The downside of course is that I would crash hard.  When bad things would happen in my life, there was no one strong or stable enough to be able to support me.  At the time, my then boyfriend was just as insecure as the rest of them.  He was a self defeatist, and thus I just could not handle bad things happening to me because there was no one to help me break the cycle or support me in recognizing what was actually going on.  It is amazing that I did not turn to drugs for an escape here and there.  Haha!

But why am I sharing this with you all?  Why am I bringing up something that is super negative after I have mentioned that I recognize this and try to not give it any thought at all?  Because in light of figuring this out, and believing that I had conquered the demon of my past, one my closest childhood friends and family member turned out to be right in this category. But the great thing?  I figured it out all on my own and put a stop to it.  I changed my feedback loop the instant I saw what was going on. 

And I was not left with any sort of hole as I was a few years back when I started closing doors to my immediate family.

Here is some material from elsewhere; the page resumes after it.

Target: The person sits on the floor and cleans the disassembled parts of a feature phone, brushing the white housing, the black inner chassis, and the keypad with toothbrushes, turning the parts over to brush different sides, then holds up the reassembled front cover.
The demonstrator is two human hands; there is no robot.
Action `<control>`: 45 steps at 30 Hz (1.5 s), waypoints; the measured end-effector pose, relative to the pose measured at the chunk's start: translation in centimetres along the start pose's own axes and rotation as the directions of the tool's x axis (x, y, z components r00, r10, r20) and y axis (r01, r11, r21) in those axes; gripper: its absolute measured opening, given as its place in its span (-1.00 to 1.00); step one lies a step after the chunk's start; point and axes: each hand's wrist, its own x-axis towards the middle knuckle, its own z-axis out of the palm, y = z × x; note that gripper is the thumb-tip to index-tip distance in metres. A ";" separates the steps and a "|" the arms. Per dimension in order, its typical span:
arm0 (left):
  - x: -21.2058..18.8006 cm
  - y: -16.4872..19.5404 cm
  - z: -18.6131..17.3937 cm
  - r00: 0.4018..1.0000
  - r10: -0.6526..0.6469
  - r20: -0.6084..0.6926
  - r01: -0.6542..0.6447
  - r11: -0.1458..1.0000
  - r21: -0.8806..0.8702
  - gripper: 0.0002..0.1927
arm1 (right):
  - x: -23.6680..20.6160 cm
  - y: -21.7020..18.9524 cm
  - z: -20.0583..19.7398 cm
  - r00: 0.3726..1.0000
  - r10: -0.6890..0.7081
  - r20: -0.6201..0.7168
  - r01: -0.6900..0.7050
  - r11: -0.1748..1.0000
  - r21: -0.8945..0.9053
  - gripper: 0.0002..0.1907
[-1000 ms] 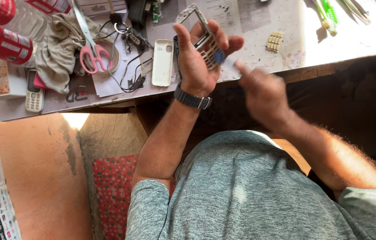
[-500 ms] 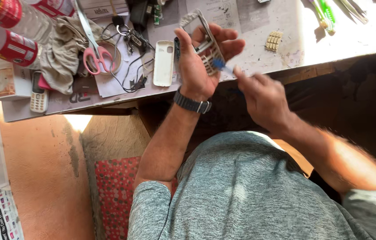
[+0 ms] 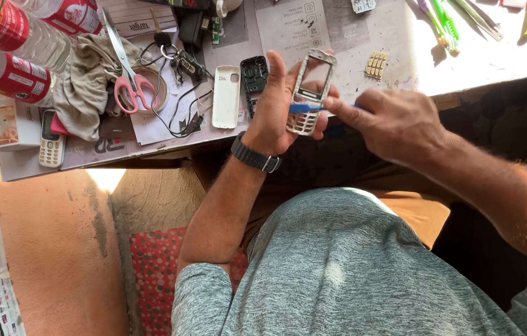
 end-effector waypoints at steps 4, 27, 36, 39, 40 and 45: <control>-0.4 0.4 -0.1 0.994 -0.006 0.113 0.012 0.998 -0.055 0.17 | 0.9 1.0 0.0 0.998 0.017 0.066 -0.017 1.000 -0.005 -0.54; -1.5 1.0 1.1 0.999 -0.005 0.035 0.001 0.994 0.108 0.12 | 2.3 0.5 -0.7 0.970 0.242 -0.017 -0.235 0.956 0.175 -0.54; -1.9 0.6 1.2 0.997 0.075 0.015 -0.076 0.937 0.340 0.09 | 1.9 0.6 -1.2 0.976 0.215 -0.021 -0.207 0.961 0.182 -0.57; -1.9 0.6 1.2 0.992 0.127 0.012 -0.119 0.884 0.453 0.08 | 1.8 0.3 -1.4 0.973 0.231 -0.021 -0.223 0.957 0.186 -0.60; -1.8 0.6 1.3 0.989 0.145 0.010 -0.131 0.860 0.493 0.08 | 1.7 0.3 -1.4 0.965 0.264 -0.010 -0.257 0.947 0.194 -0.62; -1.8 0.3 1.8 0.981 0.196 0.004 -0.155 0.766 0.623 -0.08 | 1.3 0.1 -1.4 0.967 0.241 -0.084 -0.213 0.944 0.253 -0.62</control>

And I realize how incredible lucky I am right now.  My partner, my dearest friends, and all those that I am courting for new friends and maybe more are secure.  They are confident amazing individuals.  I do not feel that I am missing out by not being needed as a crutch for all the family that used me for so long.  Instead, I have filled any sort of lingering void with freaking awesome people.  The rainbow at the end of the storm is finally showing its bright colours.  



Look around in your own life.  Do you have that person who is constantly unable to support you?  The person that ignores you whenever you have a problem, and then gives you shit when you don’t reply instantly to their drama?  It embarrasses me to admit that 5 years ago, that is all my phone was filled with.  Those type of nuisance type messages and phone calls.  I called them family, and I felt indebted to them.  And now, they are all out of my life.  And I feel free.